[<prev] [next>] [<thread-prev] [thread-next>] [day] [month] [year] [list]
Message-ID: <aoevmpdetlmrbovizowf6wopdxjmbfhyeauacl2jjrjkmo5wje@xx2iusouwpfg>
Date: Wed, 21 Aug 2024 11:09:05 -0400
From: "Liam R. Howlett" <Liam.Howlett@...cle.com>
To: Lorenzo Stoakes <lorenzo.stoakes@...cle.com>
Cc: Andrew Morton <akpm@...ux-foundation.org>, linux-mm@...ck.org,
linux-kernel@...r.kernel.org, Suren Baghdasaryan <surenb@...gle.com>,
Matthew Wilcox <willy@...radead.org>, Vlastimil Babka <vbabka@...e.cz>,
sidhartha.kumar@...cle.com, Bert Karwatzki <spasswolf@....de>,
Jiri Olsa <olsajiri@...il.com>, Kees Cook <kees@...nel.org>,
"Paul E . McKenney" <paulmck@...nel.org>
Subject: Re: [PATCH v6 14/20] mm/mmap: Avoid zeroing vma tree in mmap_region()

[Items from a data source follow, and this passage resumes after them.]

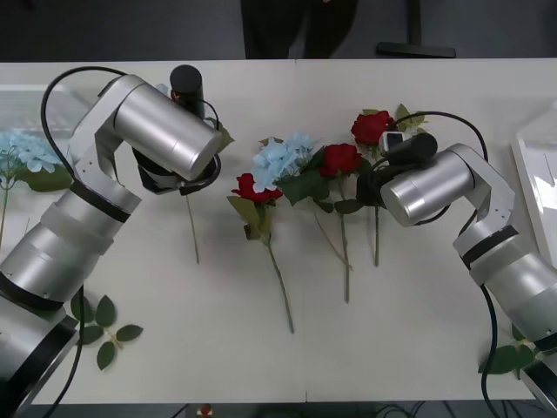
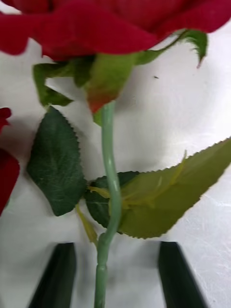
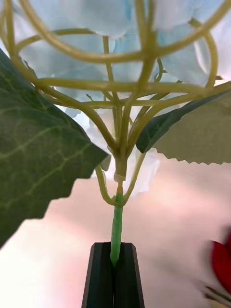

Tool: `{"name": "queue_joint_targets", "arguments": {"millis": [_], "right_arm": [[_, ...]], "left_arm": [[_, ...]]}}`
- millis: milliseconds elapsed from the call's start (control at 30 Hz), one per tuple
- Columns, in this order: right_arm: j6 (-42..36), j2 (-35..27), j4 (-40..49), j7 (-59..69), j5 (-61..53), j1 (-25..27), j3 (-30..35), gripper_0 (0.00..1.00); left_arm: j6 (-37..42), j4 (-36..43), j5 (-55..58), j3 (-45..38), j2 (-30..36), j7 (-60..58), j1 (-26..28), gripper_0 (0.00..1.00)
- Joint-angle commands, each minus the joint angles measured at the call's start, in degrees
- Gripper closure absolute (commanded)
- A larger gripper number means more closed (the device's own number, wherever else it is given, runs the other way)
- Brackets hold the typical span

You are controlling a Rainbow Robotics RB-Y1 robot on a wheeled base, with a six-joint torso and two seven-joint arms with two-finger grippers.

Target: Place the red flowers into the right box and the blue flowers into the left box. If a person shows an open palm, hand one flower to the person first, then continue sorting.

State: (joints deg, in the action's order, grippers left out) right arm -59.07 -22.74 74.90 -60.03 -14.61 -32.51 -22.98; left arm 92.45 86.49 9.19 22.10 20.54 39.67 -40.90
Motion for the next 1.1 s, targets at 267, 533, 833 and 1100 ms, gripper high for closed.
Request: {"name": "queue_joint_targets", "arguments": {"millis": [267,533,833,1100], "right_arm": [[-0.17,0.5,-1.86,-3.87,0.55,0.34,-1.72,1.0],[-8.61,-1.26,2.44,-5.19,-2.97,-1.59,1.97,1.0],[-30.58,-8.73,21.43,-7.29,-18.26,-5.81,15.51,1.0],[-42.09,-16.64,33.65,-8.96,-32.23,-7.22,26.84,1.0]], "left_arm": [[4.67,6.06,3.56,1.28,17.25,9.02,-1.02,1.0],[2.2,5.88,4.79,1.19,20.42,10.51,0.56,1.0],[2.38,5.88,4.7,1.28,20.42,9.99,0.56,1.0],[2.91,5.88,4.7,1.28,20.42,9.99,0.56,1.0]]}}
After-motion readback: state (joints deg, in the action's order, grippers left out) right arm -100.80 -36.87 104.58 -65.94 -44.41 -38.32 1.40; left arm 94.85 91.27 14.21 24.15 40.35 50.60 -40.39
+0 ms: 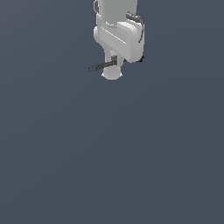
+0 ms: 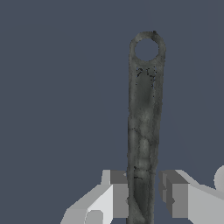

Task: Pick up the object and move it to a goal position.

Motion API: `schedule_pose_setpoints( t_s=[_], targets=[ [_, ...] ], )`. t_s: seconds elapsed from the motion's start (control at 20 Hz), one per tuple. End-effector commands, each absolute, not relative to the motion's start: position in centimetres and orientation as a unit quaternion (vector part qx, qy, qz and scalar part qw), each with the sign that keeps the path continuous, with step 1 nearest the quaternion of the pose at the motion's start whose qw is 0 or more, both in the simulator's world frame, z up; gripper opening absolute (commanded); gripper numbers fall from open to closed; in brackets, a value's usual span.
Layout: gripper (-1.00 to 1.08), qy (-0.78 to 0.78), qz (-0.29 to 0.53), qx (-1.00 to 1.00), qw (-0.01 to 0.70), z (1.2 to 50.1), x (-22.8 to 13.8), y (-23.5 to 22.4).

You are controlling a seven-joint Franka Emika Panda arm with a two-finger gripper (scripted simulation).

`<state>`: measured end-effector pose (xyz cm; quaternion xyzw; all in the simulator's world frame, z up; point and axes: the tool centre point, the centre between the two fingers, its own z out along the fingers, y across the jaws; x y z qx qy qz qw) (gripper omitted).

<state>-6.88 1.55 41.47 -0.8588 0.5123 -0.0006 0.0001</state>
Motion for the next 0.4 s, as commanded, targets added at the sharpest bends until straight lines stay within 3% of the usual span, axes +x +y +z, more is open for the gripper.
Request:
schedule_pose_setpoints(
  t_s=[0.0,0.35],
  targets=[
    [-1.00,0.512,0.000,-0.859,0.000,42.53,-7.14,1.60],
    [-1.00,0.512,0.000,-0.859,0.000,43.49,-7.20,1.68]
  ],
)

* Lorenzo Stoakes <lorenzo.stoakes@...cle.com> [240821 07:02]:
> On Tue, Aug 20, 2024 at 07:57:23PM GMT, Liam R. Howlett wrote:
> > From: "Liam R. Howlett" <Liam.Howlett@...cle.com>
> >
> > Instead of zeroing the vma tree and then overwriting the area, let the
> > area be overwritten and then clean up the gathered vmas using
> > vms_complete_munmap_vmas().
> >
> > To ensure locking is downgraded correctly, the mm is set regardless of
> > MAP_FIXED or not (NULL vma).
> >
> > If a driver is mapping over an existing vma, then clear the ptes before
> > the call_mmap() invocation. This is done using the vms_clean_up_area()
> > helper. If there is a close vm_ops, that must also be called to ensure
> > any cleanup is done before mapping over the area. This also means that
> > calling open has been added to the abort of an unmap operation, for now.
>
> Might be worth explicitly expanding this to say that this isn't a permanent
> solution because of asymmetric vm_ops->open() / close().
Yes, I will expand it.
>
> >
> > Temporarily keep track of the number of pages that will be removed and
> > reduce the charged amount.
> >
> > This also drops the validate_mm() call in the vma_expand() function.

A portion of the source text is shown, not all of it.